» What the task asks:
Would you transcribe the listing exactly as it stands, minus any images?

» Information provided:
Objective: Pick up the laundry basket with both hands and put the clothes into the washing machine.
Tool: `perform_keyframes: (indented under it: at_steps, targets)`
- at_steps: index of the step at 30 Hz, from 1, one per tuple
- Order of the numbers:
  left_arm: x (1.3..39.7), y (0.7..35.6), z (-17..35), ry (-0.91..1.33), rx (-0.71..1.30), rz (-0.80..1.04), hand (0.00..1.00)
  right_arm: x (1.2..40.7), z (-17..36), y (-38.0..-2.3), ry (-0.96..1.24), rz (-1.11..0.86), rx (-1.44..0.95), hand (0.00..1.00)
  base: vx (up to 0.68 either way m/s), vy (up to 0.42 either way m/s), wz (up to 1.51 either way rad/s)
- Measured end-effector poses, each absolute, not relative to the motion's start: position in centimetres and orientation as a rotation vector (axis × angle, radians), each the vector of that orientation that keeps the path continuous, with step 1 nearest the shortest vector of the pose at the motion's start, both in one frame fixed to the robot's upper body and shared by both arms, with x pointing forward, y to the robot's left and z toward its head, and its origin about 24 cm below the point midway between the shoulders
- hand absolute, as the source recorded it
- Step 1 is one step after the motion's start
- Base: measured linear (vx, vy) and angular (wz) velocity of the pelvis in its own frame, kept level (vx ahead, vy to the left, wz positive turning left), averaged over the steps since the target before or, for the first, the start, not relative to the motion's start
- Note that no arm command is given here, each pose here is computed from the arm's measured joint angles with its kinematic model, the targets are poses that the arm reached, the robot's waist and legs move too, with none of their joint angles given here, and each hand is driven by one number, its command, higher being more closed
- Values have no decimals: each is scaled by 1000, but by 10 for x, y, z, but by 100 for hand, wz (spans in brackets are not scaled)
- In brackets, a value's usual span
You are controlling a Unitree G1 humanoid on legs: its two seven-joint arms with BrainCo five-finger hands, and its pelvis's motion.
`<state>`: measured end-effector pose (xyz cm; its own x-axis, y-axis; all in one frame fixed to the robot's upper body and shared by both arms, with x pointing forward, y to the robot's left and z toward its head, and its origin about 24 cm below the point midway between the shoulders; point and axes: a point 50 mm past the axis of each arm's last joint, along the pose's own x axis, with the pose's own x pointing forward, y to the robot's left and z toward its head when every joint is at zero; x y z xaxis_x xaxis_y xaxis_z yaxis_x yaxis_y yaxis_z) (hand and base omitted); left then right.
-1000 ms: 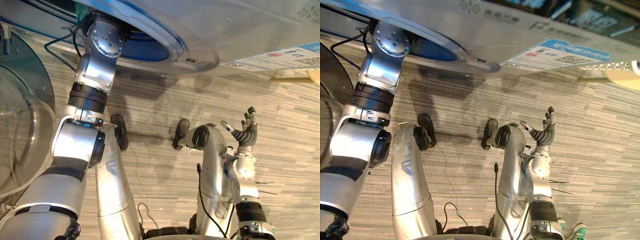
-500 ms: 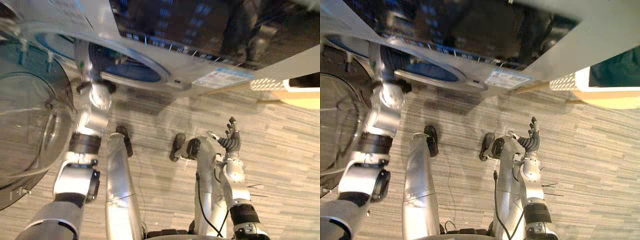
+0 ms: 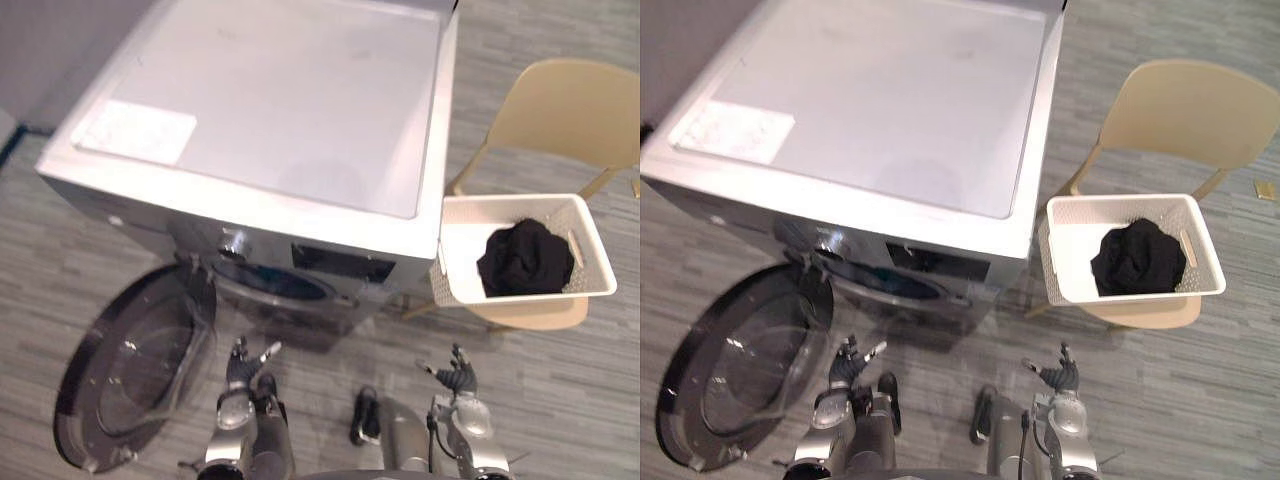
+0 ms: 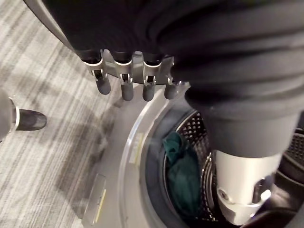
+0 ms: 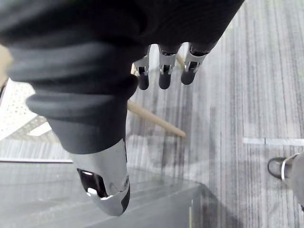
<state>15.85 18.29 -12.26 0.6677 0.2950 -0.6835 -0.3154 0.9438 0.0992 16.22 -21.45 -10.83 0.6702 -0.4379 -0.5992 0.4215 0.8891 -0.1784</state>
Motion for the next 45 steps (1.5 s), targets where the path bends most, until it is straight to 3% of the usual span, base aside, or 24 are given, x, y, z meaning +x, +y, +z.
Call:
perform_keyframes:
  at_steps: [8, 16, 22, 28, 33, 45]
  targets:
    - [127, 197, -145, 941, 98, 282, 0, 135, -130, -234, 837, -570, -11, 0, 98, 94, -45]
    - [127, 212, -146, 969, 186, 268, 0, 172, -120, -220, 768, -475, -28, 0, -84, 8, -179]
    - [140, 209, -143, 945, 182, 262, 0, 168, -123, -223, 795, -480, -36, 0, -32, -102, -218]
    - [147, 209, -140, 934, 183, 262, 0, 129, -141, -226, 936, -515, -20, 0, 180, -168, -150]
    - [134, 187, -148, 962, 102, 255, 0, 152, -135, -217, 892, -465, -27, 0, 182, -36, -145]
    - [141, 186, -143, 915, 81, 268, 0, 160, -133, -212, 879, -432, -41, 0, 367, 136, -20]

» Solution to this task:
Objective: Pick up the laundry basket with both hands and put the clothes into the washing machine.
Tool: `perform_keyframes: (indented under it: at_steps, targets)`
- at_steps: index of the step at 30 Hz, from 1, one per tuple
- Order of the numbers:
  left_arm: x (1.3..39.7), y (0.7..35.6), z (-17..35), ry (-0.91..1.33), rx (-0.71..1.30), rz (-0.80..1.04), hand (0.00..1.00)
  right_arm: x (1.2..40.7), z (-17..36), y (-38.0..-2.3), ry (-0.96..1.24), rz (-1.11..0.86), rx (-1.44..0.95), hand (0.00..1.00)
  base: vx (up to 0.68 either way m/s), vy (up to 0.42 either way m/s), wz (up to 1.51 either way rad/s)
- Measured end-effector poses, each absolute, not relative to the motion's start: position in centimetres and orientation as a rotation vector (axis × angle, radians), each the vector of that orientation that keeps the path continuous, with step 1 nearest the shortest vector of the pose at the motion's start, both in one frame fixed to the robot's upper body and shared by both arms, with x pointing forward, y to the robot's left and z toward its head, and its origin about 24 cm below the point midway between the shoulders
- hand absolute, as the source recorded it
- Step 1 is one step after the motion's start
- Base: measured linear (vx, vy) and angular (wz) velocity of the pelvis in its own frame, kept level (vx ahead, vy to the left, wz positive turning left), averaged over the steps since the target before or, for the first, the start, not relative to the motion's start
- Note that no arm command is given here, each pose here is computed from the arm's measured joint angles with its kinematic model, the targets are poses that the arm reached, the robot's waist and legs move too, with none of their joint angles given here, and each hand is driven by one number, its command, higher being more closed
- Values have no decimals: each is scaled by 1000, but by 10 for x, y, z, but by 100 for hand, wz (spans in brackets are not scaled)
- In brackets, a value's usual span
You are controlling a Unitree G1 humanoid on legs: its two seven-joint arms with BrainCo five-finger hands, and its pelvis's motion.
`<state>`: measured end-effector pose (xyz cm; its own x-axis, y-axis; all in one frame fixed to the robot's upper body and shared by both arms, with x pointing forward, y to the robot's left and z toward its head, and its origin about 24 cm below the point midway between the shoulders; point and axes: a point 50 mm past the axis of each arm's last joint, along the pose's own x axis, with the pose's own x pointing forward, y to the robot's left and z toward its head when every joint is at zero; x y z xaxis_x xaxis_y xaxis_z yaxis_x yaxis_y yaxis_z) (hand and base omitted); left then right.
-1000 ms: 
-500 ms: 
+0 ms: 
+0 ms: 
+0 ms: 
<state>15.85 18.29 -12.26 0.6677 0.2950 -0.6835 -0.3154 0.9438 0.0992 16.22 -21.45 -10.83 0.6702 -0.4379 -0.5992 0.4215 0.8891 -0.1784</state>
Motion for the next 45 steps (1.5 s), targets where the path bends most, until it is straight to 3% of the usual span, base aside, or 24 are given, x, y, z meaning +x, +y, +z.
Call:
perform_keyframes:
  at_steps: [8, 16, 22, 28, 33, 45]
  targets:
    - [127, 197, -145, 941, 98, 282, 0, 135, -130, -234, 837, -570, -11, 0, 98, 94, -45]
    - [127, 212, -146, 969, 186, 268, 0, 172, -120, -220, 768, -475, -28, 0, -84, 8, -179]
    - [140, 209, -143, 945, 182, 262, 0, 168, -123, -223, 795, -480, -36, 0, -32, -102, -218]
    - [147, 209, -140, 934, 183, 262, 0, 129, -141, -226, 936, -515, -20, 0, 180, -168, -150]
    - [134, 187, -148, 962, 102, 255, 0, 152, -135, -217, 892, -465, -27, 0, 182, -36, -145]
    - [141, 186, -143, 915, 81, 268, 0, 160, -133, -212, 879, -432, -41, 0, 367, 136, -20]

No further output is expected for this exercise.